■ Task to complete:
Keep the images out while you set down the data exactly.
....................
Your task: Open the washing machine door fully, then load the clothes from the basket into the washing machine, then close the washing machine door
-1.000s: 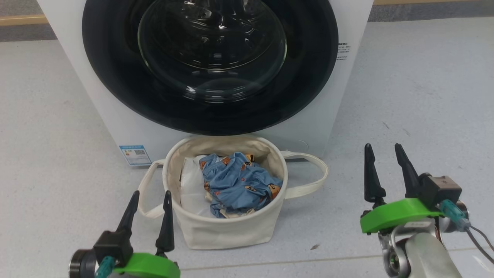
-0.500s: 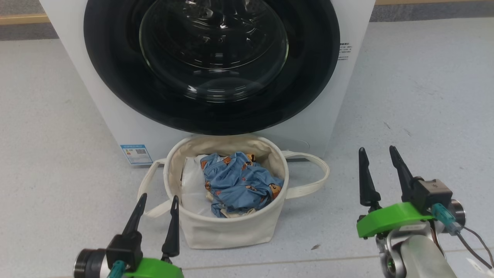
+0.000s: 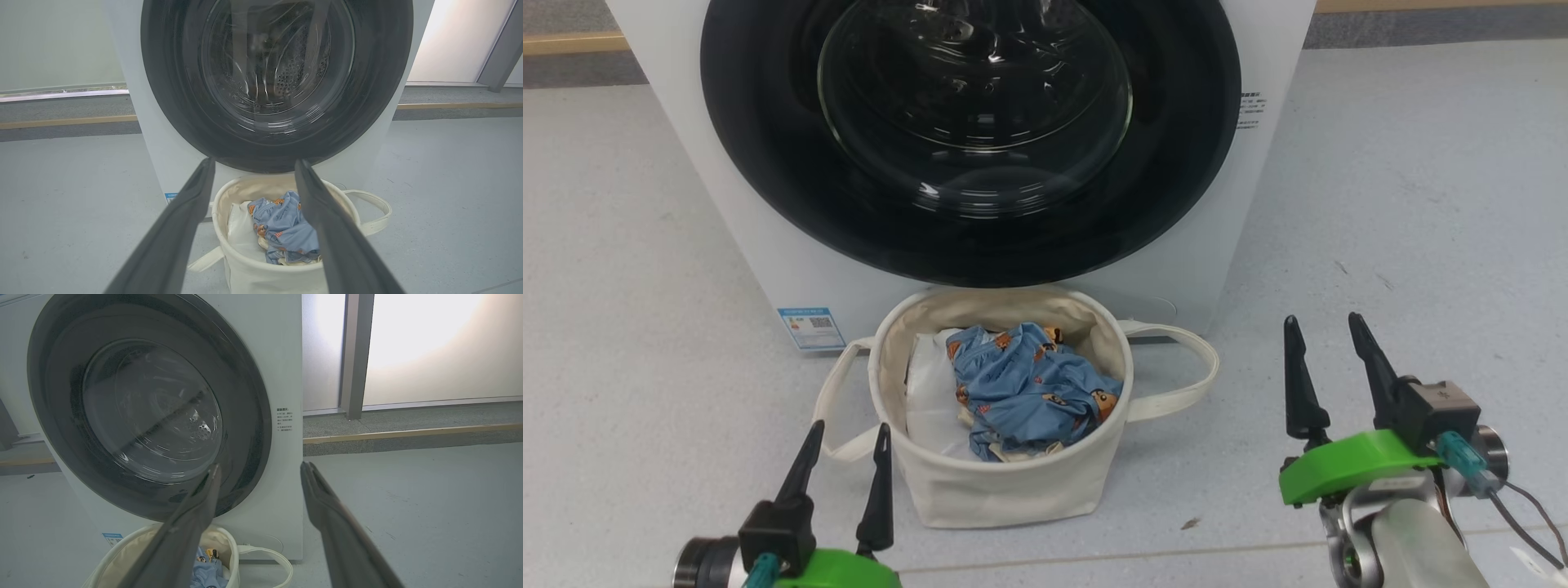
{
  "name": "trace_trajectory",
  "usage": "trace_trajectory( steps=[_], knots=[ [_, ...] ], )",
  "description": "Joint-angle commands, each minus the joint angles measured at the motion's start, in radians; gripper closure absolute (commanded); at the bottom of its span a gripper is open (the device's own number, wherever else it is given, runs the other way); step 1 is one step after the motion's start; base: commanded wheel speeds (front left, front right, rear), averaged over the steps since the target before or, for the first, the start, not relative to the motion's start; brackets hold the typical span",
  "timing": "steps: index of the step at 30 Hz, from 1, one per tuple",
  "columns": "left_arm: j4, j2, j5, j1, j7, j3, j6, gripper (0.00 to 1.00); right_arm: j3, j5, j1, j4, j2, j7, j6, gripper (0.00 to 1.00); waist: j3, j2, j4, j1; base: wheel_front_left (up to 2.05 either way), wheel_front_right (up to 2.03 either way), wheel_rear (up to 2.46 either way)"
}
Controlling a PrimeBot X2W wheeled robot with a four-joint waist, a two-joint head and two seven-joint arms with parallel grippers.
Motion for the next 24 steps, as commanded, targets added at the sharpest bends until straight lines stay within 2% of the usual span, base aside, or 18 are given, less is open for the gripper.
trace_trajectory(
  steps=[1, 14, 24],
  knots=[
    [-0.025, -0.001, -0.01, -0.036, -0.013, 0.035, 0.004, 0.0, 0.019, 0.001, -0.035, -0.026, 0.001, -0.012, 0.0, 0.0, 0.0, 0.0, 0.0, 0.0, 0.0, 0.0, 0.0],
    [0.011, -0.005, 0.008, -0.039, -0.013, 0.043, 0.019, 0.0, 0.025, 0.003, -0.033, -0.027, 0.001, -0.012, 0.0, 0.0, -0.003, 0.0, 0.006, 0.0, 0.03, -0.01, -0.02],
    [0.047, -0.005, 0.018, -0.047, -0.013, 0.032, 0.024, 0.0, 0.031, 0.007, -0.03, -0.026, 0.001, -0.012, 0.0, 0.0, -0.003, 0.0, 0.01, 0.0, 1.02, 0.05, -1.07]
  ],
)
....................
■ Finished task:
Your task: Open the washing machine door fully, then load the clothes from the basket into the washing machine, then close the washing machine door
-1.000s: 
-0.500s: 
+0.000s: 
{
  "name": "trace_trajectory",
  "usage": "trace_trajectory( steps=[_], knots=[ [_, ...] ], )",
  "description": "Joint-angle commands, each minus the joint angles measured at the motion's start, in radians; gripper closure absolute (commanded); at the bottom of its span a gripper is open (the device's own number, wherever else it is given, runs the other way); step 1 is one step after the motion's start; base: commanded wheel speeds (front left, front right, rear), averaged over the steps since the target before or, for the first, the start, not relative to the motion's start; brackets hold the typical span",
  "timing": "steps: index of the step at 30 Hz, from 1, one per tuple",
  "columns": "left_arm: j4, j2, j5, j1, j7, j3, j6, gripper (0.00 to 1.00); right_arm: j3, j5, j1, j4, j2, j7, j6, gripper (0.00 to 1.00); waist: j3, j2, j4, j1; base: wheel_front_left (up to 2.05 either way), wheel_front_right (up to 2.03 either way), wheel_rear (up to 2.46 either way)"
}
Controlling a PrimeBot X2W wheeled robot with a four-joint waist, a two-joint head and two seven-joint arms with parallel grippers.
Motion for the next 24 steps, as commanded, targets added at the sharpest bends until straight lines stay within 2% of the usual span, base aside, or 18 are given, less is open for the gripper.
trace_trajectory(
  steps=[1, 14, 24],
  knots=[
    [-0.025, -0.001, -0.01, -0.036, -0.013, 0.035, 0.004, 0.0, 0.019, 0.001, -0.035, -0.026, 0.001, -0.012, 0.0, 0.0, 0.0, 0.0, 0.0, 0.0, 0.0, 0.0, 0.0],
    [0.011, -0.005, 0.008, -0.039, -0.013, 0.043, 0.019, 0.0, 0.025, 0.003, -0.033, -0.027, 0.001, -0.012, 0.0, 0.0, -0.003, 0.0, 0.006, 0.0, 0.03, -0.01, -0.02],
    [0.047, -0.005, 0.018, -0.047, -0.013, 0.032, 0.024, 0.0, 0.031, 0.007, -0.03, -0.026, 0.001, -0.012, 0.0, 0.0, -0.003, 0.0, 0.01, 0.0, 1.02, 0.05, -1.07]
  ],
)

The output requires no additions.